¿Cinco años de paz o de guerra?
60 meses de presunta paz no alcanzan para tapar el fenómeno persistente de la violencia sociopolítica, alimentada por el autoritarismo y la visión contrainsurgente que impera en el Estado y sus aparatos armados.
- Análisis
El próximo 24 de noviembre se celebran 5 años del Acuerdo de Paz entre el Estado colombiano representado por el gobierno del señor Juan Manuel Santos y el sector de las Farc de Rodrigo Londoño y cia. Ese día estará en Colombia el Secretario de la ONU, Antonio Guterres, con el fin de validar la presencia de ese organismo multilateral en los desarrollos del pacto firmado para supuestamente poner fin al prolongado conflicto nacional con las características de una guerra civil con graves daños en la población y sus derechos fundamentales, como los de la vida, la integridad y la dignidad de millones de seres humanos.

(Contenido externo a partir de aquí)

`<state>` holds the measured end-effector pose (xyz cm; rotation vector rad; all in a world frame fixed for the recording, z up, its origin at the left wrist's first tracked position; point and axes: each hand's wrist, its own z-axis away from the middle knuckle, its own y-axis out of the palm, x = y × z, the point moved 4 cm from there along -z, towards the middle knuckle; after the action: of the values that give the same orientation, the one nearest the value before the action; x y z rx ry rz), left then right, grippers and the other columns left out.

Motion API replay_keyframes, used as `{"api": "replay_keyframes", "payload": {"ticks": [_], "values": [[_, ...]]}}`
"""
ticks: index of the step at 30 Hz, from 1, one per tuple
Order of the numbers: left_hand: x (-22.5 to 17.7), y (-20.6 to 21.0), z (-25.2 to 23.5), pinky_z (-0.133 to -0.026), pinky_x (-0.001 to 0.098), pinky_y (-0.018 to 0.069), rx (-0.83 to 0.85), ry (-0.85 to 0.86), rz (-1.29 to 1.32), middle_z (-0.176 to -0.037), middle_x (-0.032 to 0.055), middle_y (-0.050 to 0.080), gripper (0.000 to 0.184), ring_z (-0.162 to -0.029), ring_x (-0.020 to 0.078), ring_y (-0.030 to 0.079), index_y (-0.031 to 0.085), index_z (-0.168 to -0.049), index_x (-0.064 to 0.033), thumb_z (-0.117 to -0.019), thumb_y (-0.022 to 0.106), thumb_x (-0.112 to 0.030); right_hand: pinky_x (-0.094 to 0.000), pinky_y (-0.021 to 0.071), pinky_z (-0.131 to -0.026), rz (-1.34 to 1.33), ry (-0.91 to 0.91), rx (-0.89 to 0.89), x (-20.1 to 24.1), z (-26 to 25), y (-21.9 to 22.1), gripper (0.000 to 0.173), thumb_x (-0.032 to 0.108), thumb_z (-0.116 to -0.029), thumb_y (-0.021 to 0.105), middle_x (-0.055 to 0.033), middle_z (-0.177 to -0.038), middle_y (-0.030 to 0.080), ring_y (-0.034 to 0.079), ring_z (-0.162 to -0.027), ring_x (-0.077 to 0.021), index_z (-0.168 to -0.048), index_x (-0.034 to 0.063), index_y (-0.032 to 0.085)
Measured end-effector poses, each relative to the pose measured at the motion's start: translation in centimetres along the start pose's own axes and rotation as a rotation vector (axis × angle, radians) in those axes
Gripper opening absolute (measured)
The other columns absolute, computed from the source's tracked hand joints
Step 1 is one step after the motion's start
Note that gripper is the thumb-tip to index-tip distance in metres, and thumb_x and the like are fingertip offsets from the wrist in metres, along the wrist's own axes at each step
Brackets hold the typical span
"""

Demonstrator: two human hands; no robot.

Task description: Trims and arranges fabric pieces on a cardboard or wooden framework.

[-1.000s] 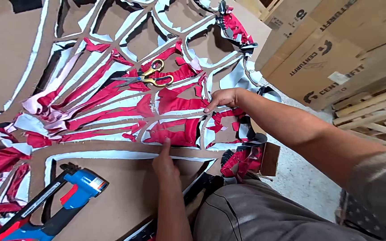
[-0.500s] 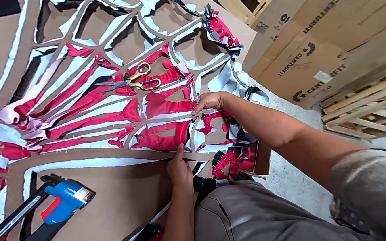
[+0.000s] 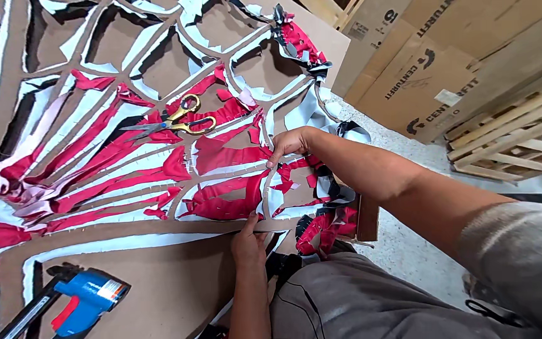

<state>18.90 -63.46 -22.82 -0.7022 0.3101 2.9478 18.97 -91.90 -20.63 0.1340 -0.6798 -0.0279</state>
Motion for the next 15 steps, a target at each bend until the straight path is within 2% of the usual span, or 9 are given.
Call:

Se requiere mucha audacia argumental para afirmar de manera tajante que los acuerdos celebrados han, efectivamente, traído la paz a Colombia. La desmovilización de 13 mil guerrilleros y el funcionamiento de la Justicia Especial para la Paz JEP, son los dos hechos destacados como prueba irrefutable del avance de la paz.
Efectivamente miles de combatientes dejaron las armas y en la actualidad están inmersos en una traumática transición debido al asesinato sistemático de muchos de ellos y al abandono en que se encuentran cientos de exguerrilleros colocados en la incertidumbre laboral y existencial porque sus derechos económicos, sociales y políticos son desconocidos por el Estado y las entidades encargadas de atenderlos directamente como la Agencia Nacional de Reincorporación, la de Tierras y de Ordenamiento Territorial.
La Justicia transicional si bien plantea un modelo criminal alternativo al punitivo, con sanciones en vez de penas, fue capturado por un poderoso andamiaje burocrático infiltrado por las redes del inveterado clientelismo colombiano (incluido el de la Izquierda parlamentaria quejosa), lo que hace que los derechos de las victimas queden en el aire como en el caso de los miles de “falsos positivos”. En la JEP hay mucho anuncio y teoría para la galería con casos especiales que poco se concretan como es el de los indígenas, los afros, los desaparecidos y los casi 9 millones de víctimas de la guerra en los últimos 300 meses.
Pero, 60 meses de supuesta paz no alcanzan para tapar el fenómeno persistente de la violencia sociopolítica alimentada por el autoritarismo y la visión contrainsurgente que impera en el Estado y sus aparatos armados. Como quiera que los factores que han promovido el conflicto armado permanecen intactos (concentración de la propiedad rural, auge del narcotráfico, corrupción estatal, pobreza y miseria masiva de más de 20 millones de personas y violencia generalizada contra la inconformidad social) los actores de la resistencia popular se han fortalecido como en el caso del ELN, o se han reorganizado en las nuevas corrientes territoriales de las Farc, que gradualmente han recuperado espacios y poblaciones con amplia tradición en la oposición armada a la violencia militar y paramilitar de los grandes latifundistas y corporaciones involucradas en los proyectos agroindustriales y extractivistas, o se han proyectado en los frentes que el EPL ha instalado en nuevas áreas del territorio colombiano además del Catatumbo en Putumayo, Caldas, Cauca y Córdoba.
En Colombia, en vez de la paz neocolonial derivada del paradigma del Consejo de Seguridad de la ONU, elaborado como receta para la solución de los conflictos posteriores a la segunda guerra mundial, sin que implique afectar las estructuras de poder oligárquicas imperantes, lo que ha ocurrido en los últimos cinco años es que se han configurado las condiciones para un tercer ciclo de violencia que ya lleva un trecho recorrido con muchas implicaciones políticas y geopolíticas como las que se pueden observar en la frontera con Venezuela.
Ese tercer ciclo de la guerra ofrece unas características especiales por su especificidad regional y por los sentidos estratégicos planteados en los actores de la resistencia que no priorizan diálogos o negociaciones para superar las disparidades con la elite oligárquica dominante que recurre al modelo de la solución negociada de conflictos para perpetuarse en el poder, mantener sus esquemas de organización neoliberal de la economía y sus formas estatales antidemocráticas.